When a vessel is in distress, stranded aground, or otherwise in peril, the general maritime law of the United States entitles the person who voluntarily saves the vessel to a reward or compensation commensurate with the value of the property saved. The entitlement to reward or compensation is unique to maritime law, when compared to state or federal good Samaritan laws which protect voluntary rescuers from liability for civil damages caused during the rescue.

Under maritime law, the person who voluntarily saves a vessel is referred to as the Salvor. Most salvors work for companies which undertake salvage operations professionally. Upon completion of the salvage operation, if the vessel owner and salvor cannot agree to the amount of compensation or reward, the salvor most likely will sue the vessel in rem and the vessel’s owner.

For the salvor to recover, they must prove three elements:

  1. A maritime peril placed the maritime vessel or property at risk of loss, damage, or destruction; and

  2. The salvage operation must have been completed voluntarily and otherwise not required by some pre-existing duty or contract; and

  3. The salvage operation must have been successful either in part or in whole.

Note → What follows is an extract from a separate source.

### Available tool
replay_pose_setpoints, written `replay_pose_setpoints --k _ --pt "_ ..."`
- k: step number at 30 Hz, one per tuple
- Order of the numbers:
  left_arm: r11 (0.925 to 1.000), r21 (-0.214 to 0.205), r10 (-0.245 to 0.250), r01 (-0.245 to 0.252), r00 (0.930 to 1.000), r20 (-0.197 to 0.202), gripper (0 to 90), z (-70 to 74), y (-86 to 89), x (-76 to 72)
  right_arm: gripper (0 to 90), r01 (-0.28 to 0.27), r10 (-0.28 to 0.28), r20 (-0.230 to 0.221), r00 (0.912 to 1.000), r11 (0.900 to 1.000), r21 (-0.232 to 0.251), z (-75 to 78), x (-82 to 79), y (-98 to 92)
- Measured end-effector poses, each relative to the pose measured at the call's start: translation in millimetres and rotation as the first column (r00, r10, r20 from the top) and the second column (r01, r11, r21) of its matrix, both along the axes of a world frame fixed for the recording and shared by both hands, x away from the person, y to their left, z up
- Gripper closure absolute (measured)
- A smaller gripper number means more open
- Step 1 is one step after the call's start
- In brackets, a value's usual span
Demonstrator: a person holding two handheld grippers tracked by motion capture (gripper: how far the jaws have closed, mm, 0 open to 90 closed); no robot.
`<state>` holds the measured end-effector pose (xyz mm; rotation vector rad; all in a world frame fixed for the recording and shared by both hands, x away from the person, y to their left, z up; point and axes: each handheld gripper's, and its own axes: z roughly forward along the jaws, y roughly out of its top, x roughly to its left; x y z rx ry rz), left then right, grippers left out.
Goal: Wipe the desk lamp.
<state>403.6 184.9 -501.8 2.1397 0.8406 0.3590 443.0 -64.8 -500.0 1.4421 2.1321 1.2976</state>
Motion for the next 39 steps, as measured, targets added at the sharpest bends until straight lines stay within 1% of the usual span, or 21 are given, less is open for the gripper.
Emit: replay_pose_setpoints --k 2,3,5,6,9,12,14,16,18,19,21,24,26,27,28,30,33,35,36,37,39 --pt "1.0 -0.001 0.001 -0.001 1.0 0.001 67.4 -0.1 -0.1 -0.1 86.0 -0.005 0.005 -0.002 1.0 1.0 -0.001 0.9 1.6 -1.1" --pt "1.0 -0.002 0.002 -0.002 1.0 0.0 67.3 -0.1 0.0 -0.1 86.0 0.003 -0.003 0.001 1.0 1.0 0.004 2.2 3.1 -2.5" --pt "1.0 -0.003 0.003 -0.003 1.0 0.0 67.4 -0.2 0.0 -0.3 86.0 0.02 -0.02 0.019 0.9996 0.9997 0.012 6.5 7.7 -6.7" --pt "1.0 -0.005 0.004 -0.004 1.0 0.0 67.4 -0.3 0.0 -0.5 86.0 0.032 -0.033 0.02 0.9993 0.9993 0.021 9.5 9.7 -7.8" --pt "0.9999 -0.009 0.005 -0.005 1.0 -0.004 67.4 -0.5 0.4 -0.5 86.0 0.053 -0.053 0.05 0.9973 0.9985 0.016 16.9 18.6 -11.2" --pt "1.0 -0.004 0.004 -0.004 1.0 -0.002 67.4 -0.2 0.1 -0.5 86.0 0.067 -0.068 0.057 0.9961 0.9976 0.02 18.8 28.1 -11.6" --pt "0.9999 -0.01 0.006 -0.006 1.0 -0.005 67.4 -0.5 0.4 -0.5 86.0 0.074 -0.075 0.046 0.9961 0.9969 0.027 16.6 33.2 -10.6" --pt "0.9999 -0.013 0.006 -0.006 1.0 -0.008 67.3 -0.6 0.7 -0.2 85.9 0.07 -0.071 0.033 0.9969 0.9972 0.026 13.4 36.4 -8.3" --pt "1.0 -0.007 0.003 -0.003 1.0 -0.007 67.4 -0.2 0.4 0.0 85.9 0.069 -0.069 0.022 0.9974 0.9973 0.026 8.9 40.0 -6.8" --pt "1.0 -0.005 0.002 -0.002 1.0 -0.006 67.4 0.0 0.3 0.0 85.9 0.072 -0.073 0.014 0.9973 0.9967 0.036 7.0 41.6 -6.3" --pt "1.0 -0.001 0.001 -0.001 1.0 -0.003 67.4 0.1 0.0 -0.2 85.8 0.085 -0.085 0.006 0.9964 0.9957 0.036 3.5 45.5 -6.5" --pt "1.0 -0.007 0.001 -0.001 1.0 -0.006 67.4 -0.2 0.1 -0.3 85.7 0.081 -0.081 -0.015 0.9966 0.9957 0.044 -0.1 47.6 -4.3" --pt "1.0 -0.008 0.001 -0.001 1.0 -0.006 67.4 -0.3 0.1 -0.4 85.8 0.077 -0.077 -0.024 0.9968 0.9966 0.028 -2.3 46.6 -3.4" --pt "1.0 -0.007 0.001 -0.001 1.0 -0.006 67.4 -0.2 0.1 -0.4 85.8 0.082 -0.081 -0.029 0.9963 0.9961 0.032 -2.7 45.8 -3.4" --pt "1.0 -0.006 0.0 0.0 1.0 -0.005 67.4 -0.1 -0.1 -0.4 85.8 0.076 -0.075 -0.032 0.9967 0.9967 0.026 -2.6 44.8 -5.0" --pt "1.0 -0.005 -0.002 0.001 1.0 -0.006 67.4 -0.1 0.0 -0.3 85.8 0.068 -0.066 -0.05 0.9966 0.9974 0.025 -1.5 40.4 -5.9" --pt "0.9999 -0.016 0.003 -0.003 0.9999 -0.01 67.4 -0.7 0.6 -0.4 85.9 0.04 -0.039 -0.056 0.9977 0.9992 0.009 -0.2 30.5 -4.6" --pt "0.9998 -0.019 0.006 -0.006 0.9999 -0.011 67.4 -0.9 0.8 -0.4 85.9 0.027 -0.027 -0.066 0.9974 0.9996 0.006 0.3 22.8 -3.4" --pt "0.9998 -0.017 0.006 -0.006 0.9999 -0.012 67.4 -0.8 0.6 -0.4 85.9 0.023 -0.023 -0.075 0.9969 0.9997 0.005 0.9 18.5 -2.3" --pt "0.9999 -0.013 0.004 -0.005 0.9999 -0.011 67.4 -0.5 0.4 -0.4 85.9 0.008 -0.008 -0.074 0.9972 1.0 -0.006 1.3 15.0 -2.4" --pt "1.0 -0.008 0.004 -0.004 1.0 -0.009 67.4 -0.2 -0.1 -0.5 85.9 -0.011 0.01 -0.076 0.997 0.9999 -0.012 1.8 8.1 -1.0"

The existence of a maritime peril is key to a salvage claim arising from the rescue of a vessel in Tampa Bay and the Gulf of Mexico. Absent a maritime peril, any aid given will most likely be categorized as towage. And the tower will only be entitled to compensation at its usual contract rate. Whether you are seeking to assert a salvage claim, trying to determine if you have a salvage or towage claim, or a salvage or towage claim is asserted against you or your vessel, call 813-825-1267 or email me, a Tampa Bay maritime attorney, for a confidential consultation and initial case review.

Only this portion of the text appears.